Is it more faster for the DB to search in a DATE field?
In most cases the difference is below the measuring accuracy.
Can I expect some disk space saving after column conversion?
I doubt. Clustering effect. The larger the row_size, the less likely it is that the table file size will change.
Approximate explaination (not accurate, idea only).
The data is stored in the table file not as stream, but in blocks. There is some percent range of data fill in a block - when the real percent comes out of it, the blocks splits or joins.
Imagine that
- block size is 16 kbytes = 16384 bytes
- record size is 100 bytes
- percent range is 40-80%, average 60%
In general the block stores (16384 * 60%) / 100 = 98 records in average.
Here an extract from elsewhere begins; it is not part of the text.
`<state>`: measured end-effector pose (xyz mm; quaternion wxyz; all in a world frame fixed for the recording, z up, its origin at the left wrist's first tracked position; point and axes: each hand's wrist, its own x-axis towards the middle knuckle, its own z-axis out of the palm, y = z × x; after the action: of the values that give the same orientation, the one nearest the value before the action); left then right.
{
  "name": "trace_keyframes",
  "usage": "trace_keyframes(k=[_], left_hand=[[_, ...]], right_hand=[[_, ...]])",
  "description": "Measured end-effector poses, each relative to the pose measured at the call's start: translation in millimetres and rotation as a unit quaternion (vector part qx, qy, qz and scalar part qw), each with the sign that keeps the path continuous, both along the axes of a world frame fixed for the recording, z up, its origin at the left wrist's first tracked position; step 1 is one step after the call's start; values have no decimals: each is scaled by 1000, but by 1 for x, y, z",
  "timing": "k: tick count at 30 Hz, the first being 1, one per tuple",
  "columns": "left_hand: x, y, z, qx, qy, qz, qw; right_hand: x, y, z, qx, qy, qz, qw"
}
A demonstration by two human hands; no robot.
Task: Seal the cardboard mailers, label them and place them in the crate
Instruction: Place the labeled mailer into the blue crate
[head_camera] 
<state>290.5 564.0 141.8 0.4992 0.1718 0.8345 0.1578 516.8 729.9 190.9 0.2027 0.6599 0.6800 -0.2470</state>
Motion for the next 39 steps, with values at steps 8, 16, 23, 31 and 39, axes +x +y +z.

We change DATETIME without fractional part (5 bytes) to DATE (3 bytes). New record size is 100 - 5 + 3 = 98 bytes.
So the block now stores (16384 * 60%) / 98 = 100 records in average.
The amount of blocks decreases by 2% only. Taking into account that the percent range varies twice, the file size decrease probability is 2% higher than increase probability. I.e. in most cases yuou cannot predict the change in real storage size.